Se proprio vuole accordarsi con Berlusconi «si sbrighi» perché la crisi non aspetta e, se non ci riesce, meglio andare a votare, pure col Porcellum. Un aspirante premier, incalza Renzi, ha il «dovere morale» di affrontare l’emergenza. Escluso dal conclave che eleggerà  il successore di Napolitano, il sindaco provoca Bersani sul punto più dolente: «Caro segretario, smetti di occuparti di me e di te e pensa ai problemi dell’Italia».
È di nuovo guerra, ma la scissione è rinviata. Renzi si è convinto che vogliano spingerlo fuori dal Pd e si prepara a resistere: «Odio i partitini personali e non accetterò mai l’idea che siccome qualcuno non mi vuole io gli faccio un favore. Come diceva quello, “che fai, mi cacci?” Io non me ne vado neppure se mi cacciano a pedate». Citazione un po’ forte, che evoca la separazione traumatica tra Fini e Berlusconi. Eppure Bersani assicura che no, il Pd non rischia fratture: «Scissione? Non abbiamo problemi del genere». E alle 20 e 30, in tv, ecco che si apre (virtualmente) il congresso del Pd. Fabrizio Barca annuncia dalla Gruber di aver preso finalmente la tessera da una manciata di ore, con il sogno di farne «un grande partito del lavoro». E Renzi, negli stessi minuti, registra Porta a Porta e attacca. Le telefonate per impedirgli di votare per il Quirinale? «Bersani meno parla di Telecom e meglio è». Le elezioni? «Questi a votare non ci vogliono andare… Ma 47 giorni senza governo sono un dramma». L’Unità ? «Darmi del fascistoide è una violenza verbale inaccettabile». E Palazzo Chigi? «Ho perso le primarie e non faccio il premier». A elettrizzare gli animi è anche l’ipotesi che possa essere Bersani stesso a prendere il posto di Napolitano e il segretario la toglie di mezzo: «Gli unici colli a cui penso sono quelli piacentini». Nel Pd però se ne parla e chi non apprezza l’idea sottolinea come la smentita sia arrivata con un giorno di ritardo. Tanto che a Enrico Letta tocca ufficializzarla: «Il segretario del Pd non è candidato al Quirinale».

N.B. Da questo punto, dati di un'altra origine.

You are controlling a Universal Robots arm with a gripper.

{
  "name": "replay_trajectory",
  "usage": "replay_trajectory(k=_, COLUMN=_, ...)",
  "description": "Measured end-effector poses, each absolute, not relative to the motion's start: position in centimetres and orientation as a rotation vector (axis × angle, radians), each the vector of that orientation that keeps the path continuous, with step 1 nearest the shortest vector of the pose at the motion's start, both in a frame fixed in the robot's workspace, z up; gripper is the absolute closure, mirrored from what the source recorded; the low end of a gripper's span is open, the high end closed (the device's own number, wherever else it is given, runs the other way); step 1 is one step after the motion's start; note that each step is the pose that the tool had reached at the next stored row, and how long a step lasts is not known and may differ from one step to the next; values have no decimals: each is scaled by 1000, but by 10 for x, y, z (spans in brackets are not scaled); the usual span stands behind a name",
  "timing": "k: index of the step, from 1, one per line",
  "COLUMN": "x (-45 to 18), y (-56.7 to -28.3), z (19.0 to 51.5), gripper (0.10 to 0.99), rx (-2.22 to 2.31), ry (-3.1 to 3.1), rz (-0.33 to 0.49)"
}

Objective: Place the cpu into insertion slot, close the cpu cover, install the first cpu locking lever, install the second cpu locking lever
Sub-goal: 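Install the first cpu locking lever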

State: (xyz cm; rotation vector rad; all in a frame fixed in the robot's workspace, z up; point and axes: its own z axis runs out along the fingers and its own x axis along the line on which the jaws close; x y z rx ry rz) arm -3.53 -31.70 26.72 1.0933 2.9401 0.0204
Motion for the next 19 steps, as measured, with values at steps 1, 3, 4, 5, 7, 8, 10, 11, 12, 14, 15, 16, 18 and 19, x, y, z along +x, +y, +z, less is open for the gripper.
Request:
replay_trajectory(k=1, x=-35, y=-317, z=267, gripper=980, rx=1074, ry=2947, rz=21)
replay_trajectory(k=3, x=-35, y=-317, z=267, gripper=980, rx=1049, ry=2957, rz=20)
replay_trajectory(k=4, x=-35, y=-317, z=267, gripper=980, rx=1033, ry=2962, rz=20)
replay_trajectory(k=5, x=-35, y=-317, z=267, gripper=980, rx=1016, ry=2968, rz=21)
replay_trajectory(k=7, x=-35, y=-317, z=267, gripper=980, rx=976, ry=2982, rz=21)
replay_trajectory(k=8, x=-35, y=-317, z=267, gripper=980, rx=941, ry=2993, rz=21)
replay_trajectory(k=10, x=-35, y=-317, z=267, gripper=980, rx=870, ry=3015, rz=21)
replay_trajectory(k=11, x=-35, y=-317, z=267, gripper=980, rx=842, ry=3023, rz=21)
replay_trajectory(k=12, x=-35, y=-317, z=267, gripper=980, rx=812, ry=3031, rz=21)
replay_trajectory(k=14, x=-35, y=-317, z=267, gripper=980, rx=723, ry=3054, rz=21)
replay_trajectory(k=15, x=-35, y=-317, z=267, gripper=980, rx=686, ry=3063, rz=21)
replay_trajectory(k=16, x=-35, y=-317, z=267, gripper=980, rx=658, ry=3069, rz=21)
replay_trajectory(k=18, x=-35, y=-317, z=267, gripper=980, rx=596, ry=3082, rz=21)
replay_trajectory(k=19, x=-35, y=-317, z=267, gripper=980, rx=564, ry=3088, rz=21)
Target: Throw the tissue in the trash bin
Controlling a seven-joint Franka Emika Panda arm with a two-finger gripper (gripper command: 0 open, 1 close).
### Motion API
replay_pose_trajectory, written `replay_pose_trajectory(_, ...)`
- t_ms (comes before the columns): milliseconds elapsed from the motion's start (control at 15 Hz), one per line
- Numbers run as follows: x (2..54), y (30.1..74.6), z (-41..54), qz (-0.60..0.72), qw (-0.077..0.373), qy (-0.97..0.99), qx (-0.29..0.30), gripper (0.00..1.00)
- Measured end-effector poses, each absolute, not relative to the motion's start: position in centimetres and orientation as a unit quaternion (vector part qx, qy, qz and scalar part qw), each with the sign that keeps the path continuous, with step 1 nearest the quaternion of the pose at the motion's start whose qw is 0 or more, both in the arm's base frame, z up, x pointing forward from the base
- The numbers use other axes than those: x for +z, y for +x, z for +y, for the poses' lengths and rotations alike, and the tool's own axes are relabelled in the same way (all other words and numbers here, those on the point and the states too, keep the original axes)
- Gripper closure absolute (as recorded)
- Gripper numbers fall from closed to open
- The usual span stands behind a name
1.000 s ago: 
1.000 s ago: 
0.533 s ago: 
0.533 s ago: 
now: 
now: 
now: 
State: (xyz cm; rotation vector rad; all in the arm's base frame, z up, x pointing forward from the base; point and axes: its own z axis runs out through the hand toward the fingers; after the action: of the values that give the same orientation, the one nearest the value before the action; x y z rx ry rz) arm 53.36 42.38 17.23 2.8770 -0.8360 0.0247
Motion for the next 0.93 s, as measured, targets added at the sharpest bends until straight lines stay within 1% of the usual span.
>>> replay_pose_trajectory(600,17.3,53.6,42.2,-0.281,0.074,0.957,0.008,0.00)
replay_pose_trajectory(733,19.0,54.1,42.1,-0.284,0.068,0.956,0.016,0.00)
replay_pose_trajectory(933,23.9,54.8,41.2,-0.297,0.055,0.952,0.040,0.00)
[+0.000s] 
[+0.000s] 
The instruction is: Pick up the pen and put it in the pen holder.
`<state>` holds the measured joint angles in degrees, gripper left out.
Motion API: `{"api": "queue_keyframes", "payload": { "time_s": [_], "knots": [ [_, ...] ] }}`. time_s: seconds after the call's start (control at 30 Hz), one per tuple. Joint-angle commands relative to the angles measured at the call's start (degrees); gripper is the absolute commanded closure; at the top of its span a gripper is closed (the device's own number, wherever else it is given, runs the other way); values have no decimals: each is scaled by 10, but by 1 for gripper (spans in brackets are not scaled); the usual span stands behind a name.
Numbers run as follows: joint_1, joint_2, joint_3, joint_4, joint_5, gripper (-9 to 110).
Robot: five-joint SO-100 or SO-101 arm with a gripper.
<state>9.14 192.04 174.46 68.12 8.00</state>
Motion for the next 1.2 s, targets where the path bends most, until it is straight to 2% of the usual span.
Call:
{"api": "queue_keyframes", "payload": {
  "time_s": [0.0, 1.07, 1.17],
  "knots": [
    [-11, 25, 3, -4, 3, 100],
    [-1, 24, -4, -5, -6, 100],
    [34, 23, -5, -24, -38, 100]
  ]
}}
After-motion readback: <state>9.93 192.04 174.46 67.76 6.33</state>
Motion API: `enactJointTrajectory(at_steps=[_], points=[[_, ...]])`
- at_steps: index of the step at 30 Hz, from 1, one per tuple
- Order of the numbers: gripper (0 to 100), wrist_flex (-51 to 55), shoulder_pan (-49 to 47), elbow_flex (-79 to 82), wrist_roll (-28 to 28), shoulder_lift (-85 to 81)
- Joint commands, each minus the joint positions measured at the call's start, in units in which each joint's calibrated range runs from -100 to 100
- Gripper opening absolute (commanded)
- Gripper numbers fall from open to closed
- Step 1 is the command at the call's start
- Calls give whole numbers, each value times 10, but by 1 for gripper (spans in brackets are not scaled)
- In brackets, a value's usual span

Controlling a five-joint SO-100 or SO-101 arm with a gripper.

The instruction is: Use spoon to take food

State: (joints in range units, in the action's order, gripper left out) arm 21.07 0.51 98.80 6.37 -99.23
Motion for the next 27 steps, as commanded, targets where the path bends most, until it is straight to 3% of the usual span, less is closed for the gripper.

Accuse, sospetti, veti incrociati. Rosy Bindi sfoga su La Stampa il suo malessere, sostiene che la linea del leader sta «snaturando il partito» e che un governo di minoranza lo «consegna a Berlusconi». E il renziano Roberto Reggi sospetta che i bersaniani gridino alla scissione per «ridurre al silenzio» gli oppositori interni: «Gli integralisti islamici del tortellino provano a spingerci fuori, ma semmai vanno fuori loro…». Dove il riferimento gastronomico è agli emiliani del «bunker», Bersani, Errani, Migliavacca, Fiamminghi.
Renzi assicura che non lascerà  il Pd «nemmeno morto» e Massimo D’Alema, che a Firenze ha incontrato il sindaco, prova a ricompattare il Pd: «Due che dovrebbero scindersi hanno avuto una lunga, cordiale, amichevole conversazione». L’esclusione di Renzi dai grandi elettori del Quirinale pesa ancora. «È stato un errore» ha rimproverato D’Alema, che spera di ricompattare il partito. Ma i bersaniani temono una manovra per costringere il segretario ad arrendersi. Tanto più che Renzi e D’Alema si sono trovati d’accordo sulla necessità  di aprire a un governo di scopo, nel caso Bersani dovesse fallire. Oggi il leader vedrà  l’ex premier e di certo gli chiederà  conto delle sue reali intenzioni. Bersani ha visto Violante il quale, con Amato, D’Alema e Marini è tra le figure più gradite a Berlusconi per il Quirinale. Ma sull’ultimo nome Renzi pone un veto: «Non può essere eletto perché in Abruzzo i cittadini non lo hanno votato». E un drappello di parlamentari pd, tra cui Monica Cirinnà  e Walter Tocci, raccoglie adesioni per lanciare Dacia Maraini.